*** Opening of AVAILABLE DATA ***

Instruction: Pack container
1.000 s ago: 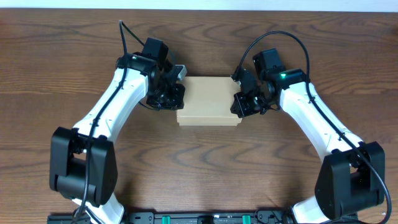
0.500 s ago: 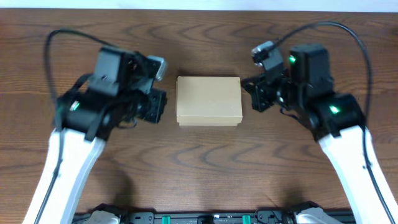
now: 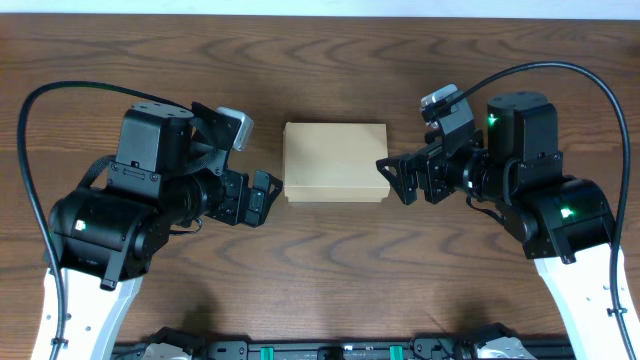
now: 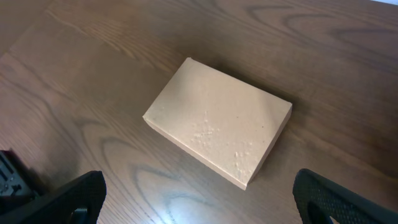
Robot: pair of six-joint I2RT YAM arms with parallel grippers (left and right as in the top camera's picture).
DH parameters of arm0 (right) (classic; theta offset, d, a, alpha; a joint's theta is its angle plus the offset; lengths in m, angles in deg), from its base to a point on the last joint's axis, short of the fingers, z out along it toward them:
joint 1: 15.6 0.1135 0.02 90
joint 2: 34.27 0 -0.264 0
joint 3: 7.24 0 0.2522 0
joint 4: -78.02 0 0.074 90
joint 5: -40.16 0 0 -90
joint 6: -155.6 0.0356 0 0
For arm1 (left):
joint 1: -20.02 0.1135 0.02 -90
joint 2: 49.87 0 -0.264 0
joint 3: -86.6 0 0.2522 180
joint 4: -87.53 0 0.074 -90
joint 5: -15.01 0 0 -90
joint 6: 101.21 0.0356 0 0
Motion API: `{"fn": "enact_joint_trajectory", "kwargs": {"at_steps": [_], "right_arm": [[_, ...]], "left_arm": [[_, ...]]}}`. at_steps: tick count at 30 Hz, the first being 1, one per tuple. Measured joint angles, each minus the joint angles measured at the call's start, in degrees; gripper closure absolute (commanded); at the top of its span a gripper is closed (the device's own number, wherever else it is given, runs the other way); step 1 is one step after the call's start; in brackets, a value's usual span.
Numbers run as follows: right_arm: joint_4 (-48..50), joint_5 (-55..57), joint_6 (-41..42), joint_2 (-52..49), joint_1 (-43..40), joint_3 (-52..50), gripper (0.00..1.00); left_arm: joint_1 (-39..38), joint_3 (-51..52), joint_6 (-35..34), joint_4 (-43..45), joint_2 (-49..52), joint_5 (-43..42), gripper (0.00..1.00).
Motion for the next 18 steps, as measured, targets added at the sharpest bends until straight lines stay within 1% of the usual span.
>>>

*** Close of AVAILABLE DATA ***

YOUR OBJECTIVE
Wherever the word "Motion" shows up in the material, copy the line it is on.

RESULT OF THE TASK
Motion API: `{"fn": "enact_joint_trajectory", "kwargs": {"at_steps": [_], "right_arm": [[_, ...]], "left_arm": [[_, ...]]}}`. at_steps: tick count at 30 Hz, the first being 1, one per tuple. Measured joint angles, each minus the joint angles measured at the call's start, in degrees; gripper closure absolute (commanded); at the top of its span a gripper is closed (the device's own number, wherever else it is given, runs the other way); step 1 is one step after the call's start; in brackets, a value's usual span.
Motion for the next 18 steps, as measured, targets added at the sharpest bends until straight lines stay within 1% of the usual span.

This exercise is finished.